The failure last year to produce a housing plan acceptable to state authorities has set up the City of Santa Monica for an unprecedented development frenzy.
WS Communities, a firm founded by prominent apartment developer and landlord Neil Shekhter, rushed to capitalize on the city’s failures, submitting applications to build housing projects that would normally require years of review and planning to see approval.
At least 12 projects totaling almost 4,000 units were submitted to the city under so-called builder’s remedy applications as of Tuesday, and at least two more have been submitted since then, according to a source familiar with the matter.
Those projects alone would represent an addition of more than 7 percent to the city’s housing stock. Most of the projects filed preliminary applications with the city, meaning these projects will get the green light even though they’re in the early stages of development.
“This is not theoretical,” Jing Yeo, a city planning manager, said at a City Council meeting on Tuesday about the builder’s remedy projects. “This is very real and it’s happening.”

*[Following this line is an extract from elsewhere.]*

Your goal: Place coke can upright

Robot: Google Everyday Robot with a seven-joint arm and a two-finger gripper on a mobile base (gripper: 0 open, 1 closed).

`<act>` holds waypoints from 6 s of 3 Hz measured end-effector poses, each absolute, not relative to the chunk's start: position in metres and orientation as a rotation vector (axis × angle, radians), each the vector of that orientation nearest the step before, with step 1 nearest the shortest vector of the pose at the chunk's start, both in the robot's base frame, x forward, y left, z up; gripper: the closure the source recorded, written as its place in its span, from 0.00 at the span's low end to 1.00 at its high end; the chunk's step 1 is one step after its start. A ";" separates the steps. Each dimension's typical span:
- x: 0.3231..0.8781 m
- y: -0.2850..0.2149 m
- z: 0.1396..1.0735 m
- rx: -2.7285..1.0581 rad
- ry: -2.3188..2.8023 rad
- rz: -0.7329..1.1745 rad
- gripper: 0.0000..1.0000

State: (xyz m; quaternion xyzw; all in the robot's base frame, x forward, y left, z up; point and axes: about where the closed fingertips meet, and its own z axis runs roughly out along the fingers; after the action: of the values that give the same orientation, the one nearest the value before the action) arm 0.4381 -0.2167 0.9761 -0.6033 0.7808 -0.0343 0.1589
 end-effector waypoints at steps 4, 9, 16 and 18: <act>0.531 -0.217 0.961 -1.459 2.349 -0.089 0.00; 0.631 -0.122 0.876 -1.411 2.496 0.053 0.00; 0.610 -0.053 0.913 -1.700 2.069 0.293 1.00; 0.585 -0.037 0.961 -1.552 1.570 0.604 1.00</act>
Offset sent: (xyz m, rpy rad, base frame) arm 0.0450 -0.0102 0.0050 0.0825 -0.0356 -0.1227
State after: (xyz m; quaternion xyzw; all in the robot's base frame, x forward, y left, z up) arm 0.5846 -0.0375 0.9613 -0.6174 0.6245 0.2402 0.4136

“We felt this was the best way to try and get housing built as fast as possible,” said Scott Walter, CEO of WS Communities, the firm that filed 10 project applications with the city. “And that’s basically why we went this route.”
WS Communities filed its applications, which total around a few thousand units, within the last few weeks, Walter said, in part because it foresaw an otherwise lengthy approvals timeline if it waited for Santa Monica to update its zoning code.

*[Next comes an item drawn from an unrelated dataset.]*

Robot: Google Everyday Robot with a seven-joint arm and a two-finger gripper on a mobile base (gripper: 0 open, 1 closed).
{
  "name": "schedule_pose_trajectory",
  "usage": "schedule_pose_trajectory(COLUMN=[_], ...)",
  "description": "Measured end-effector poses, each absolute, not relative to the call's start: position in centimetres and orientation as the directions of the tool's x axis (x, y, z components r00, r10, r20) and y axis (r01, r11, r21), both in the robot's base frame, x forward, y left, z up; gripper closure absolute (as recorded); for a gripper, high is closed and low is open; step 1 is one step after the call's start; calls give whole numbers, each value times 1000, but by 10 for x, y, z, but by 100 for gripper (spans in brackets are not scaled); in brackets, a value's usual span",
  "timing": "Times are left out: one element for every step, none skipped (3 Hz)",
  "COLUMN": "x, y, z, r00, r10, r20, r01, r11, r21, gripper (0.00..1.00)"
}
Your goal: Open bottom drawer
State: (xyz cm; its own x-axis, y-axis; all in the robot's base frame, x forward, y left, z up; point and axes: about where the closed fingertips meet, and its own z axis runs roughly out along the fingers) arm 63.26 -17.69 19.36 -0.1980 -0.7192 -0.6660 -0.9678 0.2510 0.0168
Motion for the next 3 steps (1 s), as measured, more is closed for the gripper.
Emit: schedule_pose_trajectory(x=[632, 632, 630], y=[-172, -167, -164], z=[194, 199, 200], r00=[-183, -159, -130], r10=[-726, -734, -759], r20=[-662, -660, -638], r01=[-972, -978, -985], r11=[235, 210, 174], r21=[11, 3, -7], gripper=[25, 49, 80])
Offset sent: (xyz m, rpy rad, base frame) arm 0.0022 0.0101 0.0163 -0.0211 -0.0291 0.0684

“It’s just a long time to just wait,” he said, “to begin a future entitlement process.”
Builder’s remedy
Santa Monica’s pending construction boom is the consequence of a decades-old state law known as the Housing Accountability Act. The 1990 law — which amounted to a kind of precursor to California’s more recent flurry of pro-density state legislation — was an effort to incentivize construction by imposing a penalty if cities fail to pass general plans that comply with state housing goals.
Under the law, cities that are deemed noncompliant lose the ability to approve or deny projects with affordable housing components, and those projects instead are automatically approved. Projects qualify if at least 20 percent of their units are affordable, or if the entire project is dedicated to moderate income tenants.
Although Santa Monica passed its Housing Element last fall, the state later rejected it, sending the city into noncompliance. On Tuesday, the Santa Monica City Council approved a new housing plan, but the city’s months of noncompliance left the gap for developers to receive the by-right “builder’s remedy” approval. The state must still approve the plan, meaning any developer could still come in and submit a builder’s remedy project.
When councilmember Phil Brock asked if that was true at the Tuesday meeting, he was shushed and hushed by other members, who didn’t want Brock advertising that opportunity.
While the state’s “builder’s remedy” law has been in place for decades, for much of that time it was considered weak and rarely invoked by developers, in part because of ambiguities around the way it was written. More recently California has passed additional laws, including SB 35, which was enacted in 2017 and strengthened the state’s hand by requiring cities to include rental information in their housing plans, among other provisions.
The flurry of builder’s remedy applications revealed at the City Council meeting on Tuesday has the potential to remake Santa Monica, a wealthy coastal city that for decades was characterized mostly by low-density building. It also presented developers with a rare opportunity of a streamlined approval process stemming from the city’s bureaucratic lapse.
At Tuesday’s meeting, council members — unaccustomed to being sidelined from the local approvals process — expressed a sense of bewilderment and confusion.
“This is a state hammer,” council member Brock said at the meeting. Yeo, the city manager, agreed: “Correct.”
A representative for the city did not immediately respond to a request for comment.